Below are the entries to work from; restate word for word the portion that opens with the line containing "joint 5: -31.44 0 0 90" and closes with the line containing "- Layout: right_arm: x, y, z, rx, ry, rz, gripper", keeping both.
*** Source data ***
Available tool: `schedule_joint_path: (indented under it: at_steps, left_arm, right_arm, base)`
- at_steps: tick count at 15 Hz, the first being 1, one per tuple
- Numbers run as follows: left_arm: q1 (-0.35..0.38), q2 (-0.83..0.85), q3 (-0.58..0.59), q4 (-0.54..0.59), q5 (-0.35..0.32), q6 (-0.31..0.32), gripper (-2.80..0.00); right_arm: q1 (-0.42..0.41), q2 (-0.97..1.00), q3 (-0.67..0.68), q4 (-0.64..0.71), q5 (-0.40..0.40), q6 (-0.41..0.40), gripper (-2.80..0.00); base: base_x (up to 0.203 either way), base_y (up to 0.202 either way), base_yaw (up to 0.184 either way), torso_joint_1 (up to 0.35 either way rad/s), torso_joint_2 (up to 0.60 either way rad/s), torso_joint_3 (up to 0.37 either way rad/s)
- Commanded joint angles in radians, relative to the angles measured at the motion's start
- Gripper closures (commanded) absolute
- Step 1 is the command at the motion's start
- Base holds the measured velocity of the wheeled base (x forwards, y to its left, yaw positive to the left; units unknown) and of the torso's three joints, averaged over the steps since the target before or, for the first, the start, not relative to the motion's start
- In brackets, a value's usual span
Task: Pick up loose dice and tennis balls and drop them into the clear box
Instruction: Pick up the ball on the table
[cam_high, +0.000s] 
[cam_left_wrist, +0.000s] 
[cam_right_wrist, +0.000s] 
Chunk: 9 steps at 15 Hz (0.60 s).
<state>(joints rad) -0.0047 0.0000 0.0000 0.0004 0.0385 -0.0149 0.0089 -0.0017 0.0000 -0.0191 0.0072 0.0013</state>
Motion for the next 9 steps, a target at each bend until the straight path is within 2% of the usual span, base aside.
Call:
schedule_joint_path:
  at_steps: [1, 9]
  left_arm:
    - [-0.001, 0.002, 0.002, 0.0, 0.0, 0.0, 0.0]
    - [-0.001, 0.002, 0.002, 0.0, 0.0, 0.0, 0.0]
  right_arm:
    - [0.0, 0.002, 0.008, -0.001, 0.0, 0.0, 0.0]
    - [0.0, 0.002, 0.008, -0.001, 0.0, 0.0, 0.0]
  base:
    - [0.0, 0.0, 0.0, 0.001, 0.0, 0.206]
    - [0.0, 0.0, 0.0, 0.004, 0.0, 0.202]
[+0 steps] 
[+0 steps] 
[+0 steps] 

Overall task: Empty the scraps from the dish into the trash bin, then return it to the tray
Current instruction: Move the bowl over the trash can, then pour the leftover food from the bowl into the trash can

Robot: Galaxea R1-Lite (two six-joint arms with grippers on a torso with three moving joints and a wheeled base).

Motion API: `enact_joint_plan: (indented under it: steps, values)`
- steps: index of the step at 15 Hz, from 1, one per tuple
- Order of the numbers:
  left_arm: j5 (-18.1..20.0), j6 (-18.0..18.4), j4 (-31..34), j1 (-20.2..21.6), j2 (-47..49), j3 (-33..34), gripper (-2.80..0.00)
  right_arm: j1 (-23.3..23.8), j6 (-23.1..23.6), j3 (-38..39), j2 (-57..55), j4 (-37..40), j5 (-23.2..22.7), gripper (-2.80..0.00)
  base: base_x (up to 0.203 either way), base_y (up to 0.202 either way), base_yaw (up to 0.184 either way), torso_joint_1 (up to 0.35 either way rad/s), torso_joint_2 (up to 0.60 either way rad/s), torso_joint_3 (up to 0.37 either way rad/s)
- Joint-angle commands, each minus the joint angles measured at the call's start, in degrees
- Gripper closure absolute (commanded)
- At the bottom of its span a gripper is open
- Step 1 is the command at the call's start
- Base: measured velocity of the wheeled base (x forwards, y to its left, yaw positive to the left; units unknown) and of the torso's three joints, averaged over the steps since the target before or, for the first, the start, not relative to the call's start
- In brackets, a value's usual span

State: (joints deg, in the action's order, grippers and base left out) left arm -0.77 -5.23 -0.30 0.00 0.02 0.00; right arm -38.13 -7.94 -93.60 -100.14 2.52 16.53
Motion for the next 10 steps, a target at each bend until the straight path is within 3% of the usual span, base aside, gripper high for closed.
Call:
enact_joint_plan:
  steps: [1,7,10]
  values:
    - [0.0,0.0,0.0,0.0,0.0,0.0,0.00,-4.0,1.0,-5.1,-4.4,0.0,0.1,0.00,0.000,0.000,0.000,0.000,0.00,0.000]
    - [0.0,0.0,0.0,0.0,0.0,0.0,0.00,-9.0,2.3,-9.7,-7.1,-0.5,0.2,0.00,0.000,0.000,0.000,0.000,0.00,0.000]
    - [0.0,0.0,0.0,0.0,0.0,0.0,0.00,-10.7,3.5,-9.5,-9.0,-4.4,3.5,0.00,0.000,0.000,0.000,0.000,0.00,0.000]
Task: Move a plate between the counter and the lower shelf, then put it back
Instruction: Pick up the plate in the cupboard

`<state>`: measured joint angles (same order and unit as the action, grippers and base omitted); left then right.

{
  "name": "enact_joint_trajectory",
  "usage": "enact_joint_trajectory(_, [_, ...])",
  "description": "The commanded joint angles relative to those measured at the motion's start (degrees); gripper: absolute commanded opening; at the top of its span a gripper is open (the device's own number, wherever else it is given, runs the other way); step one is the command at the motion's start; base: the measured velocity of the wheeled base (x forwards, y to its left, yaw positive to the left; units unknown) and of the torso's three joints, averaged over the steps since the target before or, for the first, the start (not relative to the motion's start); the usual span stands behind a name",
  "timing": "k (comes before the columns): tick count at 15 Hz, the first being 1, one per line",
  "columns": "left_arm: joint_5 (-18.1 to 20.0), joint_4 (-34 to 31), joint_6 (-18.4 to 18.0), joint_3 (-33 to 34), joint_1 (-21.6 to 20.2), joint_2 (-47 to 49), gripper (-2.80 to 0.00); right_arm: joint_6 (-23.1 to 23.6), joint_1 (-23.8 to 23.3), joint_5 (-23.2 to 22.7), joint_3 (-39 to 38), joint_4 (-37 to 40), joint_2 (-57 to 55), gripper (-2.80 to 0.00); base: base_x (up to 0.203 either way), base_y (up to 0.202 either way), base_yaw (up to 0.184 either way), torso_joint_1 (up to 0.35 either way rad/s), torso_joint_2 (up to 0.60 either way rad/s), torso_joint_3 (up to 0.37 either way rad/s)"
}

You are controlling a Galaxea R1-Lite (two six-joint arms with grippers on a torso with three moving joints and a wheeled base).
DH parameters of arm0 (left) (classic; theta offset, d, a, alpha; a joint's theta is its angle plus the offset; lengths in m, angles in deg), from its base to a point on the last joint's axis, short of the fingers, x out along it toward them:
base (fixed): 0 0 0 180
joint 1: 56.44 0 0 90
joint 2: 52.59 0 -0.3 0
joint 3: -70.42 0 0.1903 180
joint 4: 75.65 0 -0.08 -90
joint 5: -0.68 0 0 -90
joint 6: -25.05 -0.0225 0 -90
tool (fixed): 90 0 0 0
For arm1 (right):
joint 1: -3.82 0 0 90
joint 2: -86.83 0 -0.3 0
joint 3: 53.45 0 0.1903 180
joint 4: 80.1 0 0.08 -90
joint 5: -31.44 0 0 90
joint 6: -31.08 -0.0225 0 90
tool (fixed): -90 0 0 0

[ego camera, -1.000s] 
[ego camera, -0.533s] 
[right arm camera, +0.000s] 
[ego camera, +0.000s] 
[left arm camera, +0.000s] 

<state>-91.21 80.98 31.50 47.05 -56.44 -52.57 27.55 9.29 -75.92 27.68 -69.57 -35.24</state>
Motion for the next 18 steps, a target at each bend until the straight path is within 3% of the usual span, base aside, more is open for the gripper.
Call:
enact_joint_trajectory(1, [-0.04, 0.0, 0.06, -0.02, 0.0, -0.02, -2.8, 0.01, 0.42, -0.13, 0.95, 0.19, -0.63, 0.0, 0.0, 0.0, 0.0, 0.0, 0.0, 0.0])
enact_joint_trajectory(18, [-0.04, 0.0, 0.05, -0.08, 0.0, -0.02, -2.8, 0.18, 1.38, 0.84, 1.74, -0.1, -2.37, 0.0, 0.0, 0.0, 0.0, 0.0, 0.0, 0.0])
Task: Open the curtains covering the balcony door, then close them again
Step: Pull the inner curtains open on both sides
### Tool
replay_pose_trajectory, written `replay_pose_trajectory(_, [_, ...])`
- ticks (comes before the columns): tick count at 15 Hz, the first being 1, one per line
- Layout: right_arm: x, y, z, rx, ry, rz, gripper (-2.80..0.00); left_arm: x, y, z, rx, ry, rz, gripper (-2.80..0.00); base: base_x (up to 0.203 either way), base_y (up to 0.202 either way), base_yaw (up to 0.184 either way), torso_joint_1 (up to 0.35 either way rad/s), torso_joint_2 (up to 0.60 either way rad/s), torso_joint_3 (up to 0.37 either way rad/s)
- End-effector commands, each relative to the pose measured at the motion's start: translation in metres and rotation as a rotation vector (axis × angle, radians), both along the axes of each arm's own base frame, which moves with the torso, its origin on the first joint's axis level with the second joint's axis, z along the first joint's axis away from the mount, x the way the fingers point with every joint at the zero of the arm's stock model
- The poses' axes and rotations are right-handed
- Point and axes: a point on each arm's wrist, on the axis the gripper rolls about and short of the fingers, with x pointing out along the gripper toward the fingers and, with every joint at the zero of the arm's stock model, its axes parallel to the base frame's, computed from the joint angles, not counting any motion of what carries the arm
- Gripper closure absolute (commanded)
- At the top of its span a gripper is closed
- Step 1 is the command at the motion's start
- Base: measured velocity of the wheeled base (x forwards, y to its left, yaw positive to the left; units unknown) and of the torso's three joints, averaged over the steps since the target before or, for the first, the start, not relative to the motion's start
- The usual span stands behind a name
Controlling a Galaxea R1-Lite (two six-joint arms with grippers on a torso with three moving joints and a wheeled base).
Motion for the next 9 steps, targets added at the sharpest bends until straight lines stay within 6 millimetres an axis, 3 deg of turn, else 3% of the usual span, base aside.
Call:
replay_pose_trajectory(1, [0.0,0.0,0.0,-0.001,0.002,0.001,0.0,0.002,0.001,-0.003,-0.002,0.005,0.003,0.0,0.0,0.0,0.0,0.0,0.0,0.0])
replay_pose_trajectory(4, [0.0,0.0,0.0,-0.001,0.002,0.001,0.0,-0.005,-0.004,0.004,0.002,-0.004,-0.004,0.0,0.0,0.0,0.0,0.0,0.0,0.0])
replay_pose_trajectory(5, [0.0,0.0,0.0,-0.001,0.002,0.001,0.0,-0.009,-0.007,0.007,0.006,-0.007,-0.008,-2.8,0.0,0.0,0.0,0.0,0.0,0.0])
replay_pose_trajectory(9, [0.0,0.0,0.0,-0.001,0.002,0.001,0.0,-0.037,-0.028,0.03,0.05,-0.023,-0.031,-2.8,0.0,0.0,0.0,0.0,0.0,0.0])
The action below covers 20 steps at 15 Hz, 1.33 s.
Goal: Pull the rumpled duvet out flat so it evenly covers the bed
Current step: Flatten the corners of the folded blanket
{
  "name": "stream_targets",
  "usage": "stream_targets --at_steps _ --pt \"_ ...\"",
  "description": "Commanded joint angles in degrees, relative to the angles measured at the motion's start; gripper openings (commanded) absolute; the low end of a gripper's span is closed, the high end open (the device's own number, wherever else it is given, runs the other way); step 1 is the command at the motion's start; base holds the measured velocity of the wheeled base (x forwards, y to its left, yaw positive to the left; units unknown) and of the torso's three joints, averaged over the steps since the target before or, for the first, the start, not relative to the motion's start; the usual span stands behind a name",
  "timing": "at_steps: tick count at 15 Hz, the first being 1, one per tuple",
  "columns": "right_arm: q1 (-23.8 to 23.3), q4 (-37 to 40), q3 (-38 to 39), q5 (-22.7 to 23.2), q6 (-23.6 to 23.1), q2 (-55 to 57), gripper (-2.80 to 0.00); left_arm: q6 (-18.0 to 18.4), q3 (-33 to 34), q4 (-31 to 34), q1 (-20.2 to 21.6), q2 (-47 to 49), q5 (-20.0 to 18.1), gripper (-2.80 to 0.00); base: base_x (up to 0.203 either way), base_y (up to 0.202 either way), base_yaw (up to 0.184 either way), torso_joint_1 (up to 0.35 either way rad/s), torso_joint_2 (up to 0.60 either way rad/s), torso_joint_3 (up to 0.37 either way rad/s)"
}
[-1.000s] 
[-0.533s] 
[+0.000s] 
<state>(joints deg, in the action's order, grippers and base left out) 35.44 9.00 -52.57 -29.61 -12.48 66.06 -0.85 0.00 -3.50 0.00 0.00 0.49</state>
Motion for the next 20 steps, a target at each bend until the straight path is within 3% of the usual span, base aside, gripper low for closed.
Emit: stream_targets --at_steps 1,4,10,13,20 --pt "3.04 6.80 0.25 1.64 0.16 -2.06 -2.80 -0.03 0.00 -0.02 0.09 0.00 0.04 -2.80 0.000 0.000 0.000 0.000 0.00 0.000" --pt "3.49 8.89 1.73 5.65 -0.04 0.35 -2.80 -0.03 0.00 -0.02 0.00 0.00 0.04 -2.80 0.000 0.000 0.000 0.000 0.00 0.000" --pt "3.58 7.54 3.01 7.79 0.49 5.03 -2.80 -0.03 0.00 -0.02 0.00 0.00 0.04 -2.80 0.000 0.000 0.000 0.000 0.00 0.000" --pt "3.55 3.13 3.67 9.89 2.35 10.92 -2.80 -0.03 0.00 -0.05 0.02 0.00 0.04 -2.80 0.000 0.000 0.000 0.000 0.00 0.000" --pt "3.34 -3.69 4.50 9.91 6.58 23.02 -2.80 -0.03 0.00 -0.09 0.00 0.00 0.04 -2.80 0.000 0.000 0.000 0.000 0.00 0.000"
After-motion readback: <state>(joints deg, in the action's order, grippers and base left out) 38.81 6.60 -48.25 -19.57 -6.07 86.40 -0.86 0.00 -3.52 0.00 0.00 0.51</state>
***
▸ **Your response**
joint 5: -31.44 0 0 90
joint 6: -31.08 -0.0225 0 90
tool (fixed): -90 0 0 0

[ego camera, -1.000s] 
[ego camera, -0.533s] 
[right arm camera, +0.000s] 
[ego camera, +0.000s] 
[left arm camera, +0.000s] 

<state>-91.21 80.98 31.50 47.05 -56.44 -52.57 27.55 9.29 -75.92 27.68 -69.57 -35.24</state>
Motion for the next 18 steps, a target at each bend until the straight path is within 3% of the usual span, base aside, more is open for the gripper.
Call:
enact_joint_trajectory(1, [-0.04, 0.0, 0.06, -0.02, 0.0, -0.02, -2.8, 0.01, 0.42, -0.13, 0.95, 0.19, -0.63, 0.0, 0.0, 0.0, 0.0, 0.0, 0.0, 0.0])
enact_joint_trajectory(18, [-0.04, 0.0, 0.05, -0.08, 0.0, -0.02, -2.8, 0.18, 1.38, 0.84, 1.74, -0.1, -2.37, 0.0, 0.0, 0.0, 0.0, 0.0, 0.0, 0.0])
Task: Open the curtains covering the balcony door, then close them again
Step: Pull the inner curtains open on both sides
### Tool
replay_pose_trajectory, written `replay_pose_trajectory(_, [_, ...])`
- ticks (comes before the columns): tick count at 15 Hz, the first being 1, one per line
- Layout: right_arm: x, y, z, rx, ry, rz, gripper (-2.80..0.00); left_arm: x, y, z, rx, ry, rz, gripper (-2.80..0.00); base: base_x (up to 0.203 either way), base_y (up to 0.202 either way), base_yaw (up to 0.184 either way), torso_joint_1 (up to 0.35 either way rad/s), torso_joint_2 (up to 0.60 either way rad/s), torso_joint_3 (up to 0.37 either way rad/s)

Nothing else is part of this output.